• _Task details_
Leaving out all images, return the entries below exactly.

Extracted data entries
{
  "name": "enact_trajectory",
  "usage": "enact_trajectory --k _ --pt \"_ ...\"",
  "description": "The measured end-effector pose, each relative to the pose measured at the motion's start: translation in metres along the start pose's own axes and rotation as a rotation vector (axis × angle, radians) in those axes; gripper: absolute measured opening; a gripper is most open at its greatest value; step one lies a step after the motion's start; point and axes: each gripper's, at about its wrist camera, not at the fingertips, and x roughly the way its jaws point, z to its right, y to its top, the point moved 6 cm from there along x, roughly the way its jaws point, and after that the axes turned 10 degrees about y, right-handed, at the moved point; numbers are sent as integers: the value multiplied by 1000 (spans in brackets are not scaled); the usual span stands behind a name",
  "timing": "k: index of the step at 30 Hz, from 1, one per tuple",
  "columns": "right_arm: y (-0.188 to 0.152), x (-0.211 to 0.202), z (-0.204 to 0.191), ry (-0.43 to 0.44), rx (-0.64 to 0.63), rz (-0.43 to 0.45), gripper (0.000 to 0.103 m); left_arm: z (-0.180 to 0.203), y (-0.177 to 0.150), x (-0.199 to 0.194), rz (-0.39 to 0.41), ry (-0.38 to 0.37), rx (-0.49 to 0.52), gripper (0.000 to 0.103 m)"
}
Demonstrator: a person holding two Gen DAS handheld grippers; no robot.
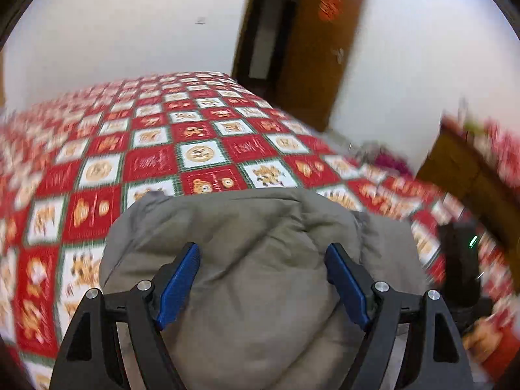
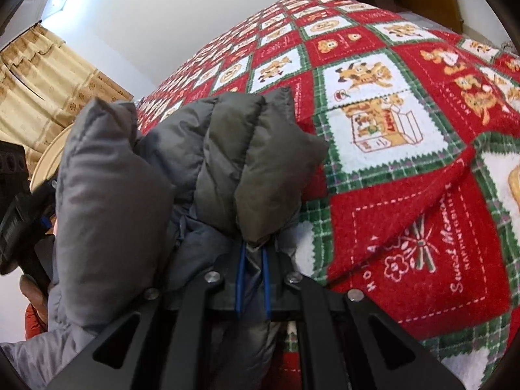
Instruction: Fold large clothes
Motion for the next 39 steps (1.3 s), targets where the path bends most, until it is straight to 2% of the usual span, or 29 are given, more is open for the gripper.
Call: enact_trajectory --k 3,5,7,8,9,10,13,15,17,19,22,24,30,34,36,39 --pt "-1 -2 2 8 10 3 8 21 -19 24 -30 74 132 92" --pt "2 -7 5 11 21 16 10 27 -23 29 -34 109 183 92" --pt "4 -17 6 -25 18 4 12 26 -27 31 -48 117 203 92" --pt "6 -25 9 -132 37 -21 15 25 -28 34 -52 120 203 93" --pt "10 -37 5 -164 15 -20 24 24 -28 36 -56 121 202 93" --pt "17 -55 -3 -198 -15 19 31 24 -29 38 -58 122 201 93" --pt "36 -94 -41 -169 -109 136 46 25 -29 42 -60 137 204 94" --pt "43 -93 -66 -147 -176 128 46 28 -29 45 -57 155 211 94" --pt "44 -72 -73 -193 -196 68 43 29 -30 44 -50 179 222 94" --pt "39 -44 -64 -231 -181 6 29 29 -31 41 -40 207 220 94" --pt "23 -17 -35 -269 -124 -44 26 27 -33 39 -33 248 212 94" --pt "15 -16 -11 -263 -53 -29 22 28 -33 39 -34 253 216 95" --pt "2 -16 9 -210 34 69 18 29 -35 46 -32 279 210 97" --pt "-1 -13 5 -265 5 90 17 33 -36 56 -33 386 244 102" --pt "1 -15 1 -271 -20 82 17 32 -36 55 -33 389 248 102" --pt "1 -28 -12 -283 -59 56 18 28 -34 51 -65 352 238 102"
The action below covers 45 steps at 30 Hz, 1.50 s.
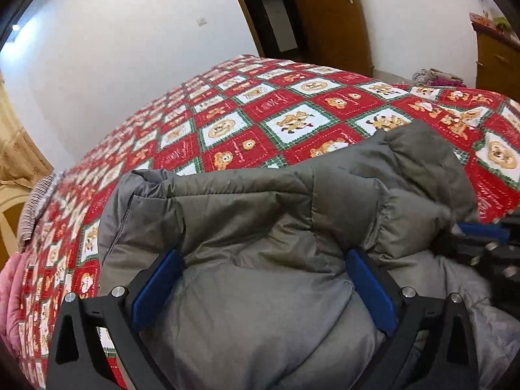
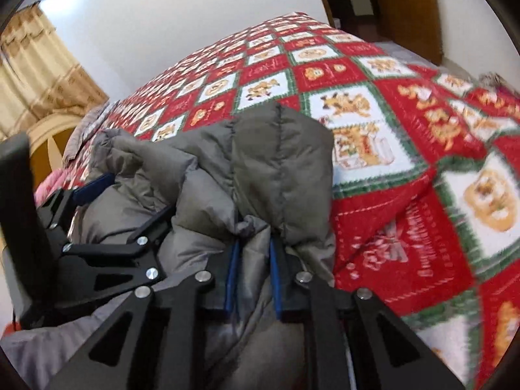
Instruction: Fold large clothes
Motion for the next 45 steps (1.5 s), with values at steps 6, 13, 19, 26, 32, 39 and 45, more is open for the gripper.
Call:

• _The completed task_
{
  "name": "enact_trajectory",
  "usage": "enact_trajectory --k _ --pt \"_ ...\"",
  "description": "The measured end-effector pose, each relative to the pose measured at the motion's start: translation in metres along the start pose's own axes and rotation as a rotation vector (axis × angle, radians) in those axes; gripper: absolute measured opening; a gripper is most open at its greatest value; step one lies a step after the motion's start; point and axes: each gripper's, at about its wrist camera, not at the fingertips, and x roughly the way its jaws point, z to its right, y to its top, the point moved 6 cm from there along x, roughly the way its jaws point, and after that the axes turned 10 degrees about y, right-handed, at the moved point; numbers are sent as integers: the value multiplied by 1000 (spans in brackets are not scaled); the usual span stands behind a name",
  "timing": "k: index of the step at 30 Hz, from 1, one per tuple",
  "columns": "right_arm: y (-0.188 to 0.152), x (-0.211 to 0.202), z (-0.204 to 0.191), ry (-0.43 to 0.44), rx (-0.64 to 0.63), rz (-0.43 to 0.45), gripper (0.000 to 0.103 m); left_arm: z (-0.180 to 0.203), y (-0.177 to 0.150), x (-0.199 to 0.194), rz (-0.39 to 0.41), ry (-0.38 to 0.37), rx (-0.49 to 0.52), gripper (0.000 to 0.103 m)"
}
Demonstrator: a person holding two Gen DAS handheld grippers; no robot.
Instruction: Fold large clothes
Motion for the next 39 steps (1.3 s), targets where the path bends most, until it is straight to 2% of the usual span, or 29 are given, more is open for the gripper.
Call: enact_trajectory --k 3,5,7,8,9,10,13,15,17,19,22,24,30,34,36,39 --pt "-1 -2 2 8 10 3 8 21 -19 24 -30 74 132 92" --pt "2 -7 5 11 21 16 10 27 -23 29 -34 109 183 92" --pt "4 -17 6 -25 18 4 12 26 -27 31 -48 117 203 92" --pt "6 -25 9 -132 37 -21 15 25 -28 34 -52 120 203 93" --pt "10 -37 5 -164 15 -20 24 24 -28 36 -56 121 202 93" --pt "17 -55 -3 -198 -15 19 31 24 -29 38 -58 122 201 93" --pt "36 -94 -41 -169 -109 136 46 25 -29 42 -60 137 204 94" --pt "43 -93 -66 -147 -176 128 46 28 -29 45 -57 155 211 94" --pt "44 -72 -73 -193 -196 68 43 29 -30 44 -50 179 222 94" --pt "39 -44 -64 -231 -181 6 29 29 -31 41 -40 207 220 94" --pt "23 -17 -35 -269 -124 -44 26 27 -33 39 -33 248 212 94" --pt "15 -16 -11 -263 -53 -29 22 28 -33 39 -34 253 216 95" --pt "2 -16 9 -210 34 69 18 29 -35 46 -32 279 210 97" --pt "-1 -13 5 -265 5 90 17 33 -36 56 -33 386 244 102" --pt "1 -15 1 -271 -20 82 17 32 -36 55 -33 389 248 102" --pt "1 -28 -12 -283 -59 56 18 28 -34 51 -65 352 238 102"
The action below covers 45 steps at 30 Hz, 1.50 s.
Instruction: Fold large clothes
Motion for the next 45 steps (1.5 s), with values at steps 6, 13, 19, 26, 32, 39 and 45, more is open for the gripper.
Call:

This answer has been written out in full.